▶ **To do**: Your answer should be every line of the records that contains the word "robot".

.....

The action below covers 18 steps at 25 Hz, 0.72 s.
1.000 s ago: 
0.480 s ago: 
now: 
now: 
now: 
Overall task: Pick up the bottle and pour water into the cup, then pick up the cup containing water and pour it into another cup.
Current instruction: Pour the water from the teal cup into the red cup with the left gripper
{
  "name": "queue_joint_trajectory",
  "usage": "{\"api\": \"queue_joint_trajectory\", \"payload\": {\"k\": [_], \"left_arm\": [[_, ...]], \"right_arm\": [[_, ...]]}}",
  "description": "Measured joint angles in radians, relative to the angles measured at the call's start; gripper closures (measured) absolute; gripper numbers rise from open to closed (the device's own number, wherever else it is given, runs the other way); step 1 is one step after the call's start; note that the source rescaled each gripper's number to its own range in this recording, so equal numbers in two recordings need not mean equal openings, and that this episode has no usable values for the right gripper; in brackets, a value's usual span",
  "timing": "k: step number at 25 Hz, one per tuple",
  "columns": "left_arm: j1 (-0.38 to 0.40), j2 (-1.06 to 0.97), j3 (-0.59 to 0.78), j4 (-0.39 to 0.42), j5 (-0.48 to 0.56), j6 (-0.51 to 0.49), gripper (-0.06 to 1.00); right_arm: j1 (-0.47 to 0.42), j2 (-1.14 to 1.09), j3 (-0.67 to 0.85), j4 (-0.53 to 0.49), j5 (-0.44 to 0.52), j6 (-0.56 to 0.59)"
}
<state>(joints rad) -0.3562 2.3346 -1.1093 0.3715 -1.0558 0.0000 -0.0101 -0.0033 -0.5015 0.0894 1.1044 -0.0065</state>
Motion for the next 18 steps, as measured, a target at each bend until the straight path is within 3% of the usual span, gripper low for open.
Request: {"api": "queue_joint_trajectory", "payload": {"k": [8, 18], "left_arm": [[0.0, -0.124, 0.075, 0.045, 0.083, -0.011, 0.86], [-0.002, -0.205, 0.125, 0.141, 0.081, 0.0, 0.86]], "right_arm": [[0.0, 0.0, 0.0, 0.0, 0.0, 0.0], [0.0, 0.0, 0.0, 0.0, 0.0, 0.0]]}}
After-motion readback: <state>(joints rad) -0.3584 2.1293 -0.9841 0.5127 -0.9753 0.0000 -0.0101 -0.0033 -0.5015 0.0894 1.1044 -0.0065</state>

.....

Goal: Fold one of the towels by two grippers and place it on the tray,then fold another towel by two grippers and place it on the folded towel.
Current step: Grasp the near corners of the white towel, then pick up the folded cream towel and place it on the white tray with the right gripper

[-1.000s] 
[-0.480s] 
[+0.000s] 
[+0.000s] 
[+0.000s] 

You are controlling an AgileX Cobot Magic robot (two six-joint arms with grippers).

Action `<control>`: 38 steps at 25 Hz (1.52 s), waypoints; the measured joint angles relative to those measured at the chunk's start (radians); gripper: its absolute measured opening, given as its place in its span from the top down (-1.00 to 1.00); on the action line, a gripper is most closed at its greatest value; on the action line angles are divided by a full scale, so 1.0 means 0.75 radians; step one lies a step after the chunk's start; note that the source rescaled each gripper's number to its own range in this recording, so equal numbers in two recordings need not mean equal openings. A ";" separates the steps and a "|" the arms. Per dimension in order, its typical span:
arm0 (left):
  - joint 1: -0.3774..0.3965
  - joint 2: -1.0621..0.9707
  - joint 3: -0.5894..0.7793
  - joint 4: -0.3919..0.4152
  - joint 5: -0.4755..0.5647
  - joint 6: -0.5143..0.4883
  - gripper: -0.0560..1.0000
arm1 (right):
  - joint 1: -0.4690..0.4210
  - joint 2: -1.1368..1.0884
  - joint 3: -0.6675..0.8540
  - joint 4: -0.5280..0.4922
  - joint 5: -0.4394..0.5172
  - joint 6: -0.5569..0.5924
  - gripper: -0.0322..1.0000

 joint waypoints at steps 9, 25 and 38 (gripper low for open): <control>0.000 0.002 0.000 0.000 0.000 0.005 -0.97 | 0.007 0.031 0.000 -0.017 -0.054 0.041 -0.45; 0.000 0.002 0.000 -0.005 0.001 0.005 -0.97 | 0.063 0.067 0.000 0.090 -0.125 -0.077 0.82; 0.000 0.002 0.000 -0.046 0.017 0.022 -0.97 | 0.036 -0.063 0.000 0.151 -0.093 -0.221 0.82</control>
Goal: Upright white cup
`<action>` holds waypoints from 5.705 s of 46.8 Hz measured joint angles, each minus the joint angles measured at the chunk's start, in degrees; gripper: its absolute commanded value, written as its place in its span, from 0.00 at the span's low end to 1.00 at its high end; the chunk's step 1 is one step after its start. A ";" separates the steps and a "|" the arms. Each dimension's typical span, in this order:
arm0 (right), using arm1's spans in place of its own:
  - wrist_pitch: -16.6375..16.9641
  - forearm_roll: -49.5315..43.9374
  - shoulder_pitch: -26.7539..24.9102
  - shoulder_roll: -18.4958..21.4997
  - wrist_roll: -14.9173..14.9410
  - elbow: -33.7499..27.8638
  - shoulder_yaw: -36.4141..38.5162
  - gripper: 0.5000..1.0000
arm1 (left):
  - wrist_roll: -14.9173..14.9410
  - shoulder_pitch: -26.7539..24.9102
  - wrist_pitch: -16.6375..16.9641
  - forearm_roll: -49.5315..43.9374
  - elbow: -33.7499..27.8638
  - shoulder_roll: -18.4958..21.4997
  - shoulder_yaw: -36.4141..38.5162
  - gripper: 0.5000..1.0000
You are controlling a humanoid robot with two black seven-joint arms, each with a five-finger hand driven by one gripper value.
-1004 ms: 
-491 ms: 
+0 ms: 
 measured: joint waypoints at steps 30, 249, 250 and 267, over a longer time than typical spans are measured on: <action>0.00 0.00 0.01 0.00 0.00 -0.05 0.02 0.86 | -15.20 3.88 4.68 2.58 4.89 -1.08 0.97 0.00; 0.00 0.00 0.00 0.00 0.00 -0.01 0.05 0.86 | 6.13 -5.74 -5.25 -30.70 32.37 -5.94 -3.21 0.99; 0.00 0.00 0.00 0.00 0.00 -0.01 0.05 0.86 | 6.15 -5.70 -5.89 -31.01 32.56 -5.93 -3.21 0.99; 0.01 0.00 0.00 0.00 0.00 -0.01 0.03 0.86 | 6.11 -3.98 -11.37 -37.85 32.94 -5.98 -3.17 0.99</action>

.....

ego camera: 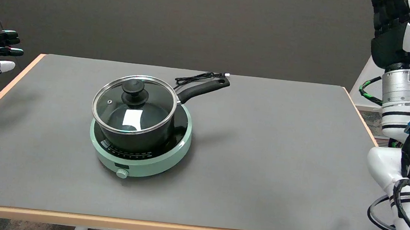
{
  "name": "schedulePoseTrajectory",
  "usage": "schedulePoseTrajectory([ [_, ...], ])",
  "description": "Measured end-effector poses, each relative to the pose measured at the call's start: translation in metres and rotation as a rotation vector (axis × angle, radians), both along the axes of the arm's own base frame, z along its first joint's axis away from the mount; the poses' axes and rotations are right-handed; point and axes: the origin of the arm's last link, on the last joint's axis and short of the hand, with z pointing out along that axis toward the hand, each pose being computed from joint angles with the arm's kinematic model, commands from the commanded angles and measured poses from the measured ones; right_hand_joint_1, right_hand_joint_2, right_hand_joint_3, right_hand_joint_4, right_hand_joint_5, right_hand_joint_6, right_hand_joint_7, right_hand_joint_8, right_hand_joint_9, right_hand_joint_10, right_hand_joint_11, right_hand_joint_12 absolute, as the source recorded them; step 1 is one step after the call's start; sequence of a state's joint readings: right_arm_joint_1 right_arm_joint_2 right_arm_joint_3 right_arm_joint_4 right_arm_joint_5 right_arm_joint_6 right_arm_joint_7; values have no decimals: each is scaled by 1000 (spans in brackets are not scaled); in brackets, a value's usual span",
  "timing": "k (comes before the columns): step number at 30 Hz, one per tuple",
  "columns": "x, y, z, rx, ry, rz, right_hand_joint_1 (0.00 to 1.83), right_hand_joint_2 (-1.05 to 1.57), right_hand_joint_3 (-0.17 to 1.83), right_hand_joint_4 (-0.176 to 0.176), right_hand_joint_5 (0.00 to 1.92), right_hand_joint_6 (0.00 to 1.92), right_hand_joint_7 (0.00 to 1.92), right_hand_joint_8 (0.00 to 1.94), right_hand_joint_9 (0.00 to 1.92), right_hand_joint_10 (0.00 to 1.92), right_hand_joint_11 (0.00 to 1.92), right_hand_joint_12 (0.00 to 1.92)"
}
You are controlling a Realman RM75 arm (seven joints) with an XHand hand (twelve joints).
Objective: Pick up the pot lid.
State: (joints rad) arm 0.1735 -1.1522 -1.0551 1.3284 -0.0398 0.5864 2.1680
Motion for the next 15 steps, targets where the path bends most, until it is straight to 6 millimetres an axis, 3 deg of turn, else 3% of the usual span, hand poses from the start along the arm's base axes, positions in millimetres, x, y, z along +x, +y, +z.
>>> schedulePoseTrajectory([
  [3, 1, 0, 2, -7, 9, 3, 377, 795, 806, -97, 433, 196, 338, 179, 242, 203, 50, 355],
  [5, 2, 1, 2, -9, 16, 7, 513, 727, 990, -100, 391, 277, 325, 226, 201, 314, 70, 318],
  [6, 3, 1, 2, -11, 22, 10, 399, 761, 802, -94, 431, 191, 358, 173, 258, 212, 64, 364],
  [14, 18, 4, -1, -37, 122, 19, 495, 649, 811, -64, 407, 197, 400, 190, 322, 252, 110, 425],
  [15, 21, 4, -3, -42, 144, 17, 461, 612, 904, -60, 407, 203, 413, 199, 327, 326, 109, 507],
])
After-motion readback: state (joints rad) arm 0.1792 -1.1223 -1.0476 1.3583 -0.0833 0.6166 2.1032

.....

▶ **Result of the task**:
You are controlling an AgileX Cobot Magic robot (two six-joint arms with grippers).
You are controlling a humanoid robot with two black seven-joint arms, each with a five-finger hand driven by one gripper value.

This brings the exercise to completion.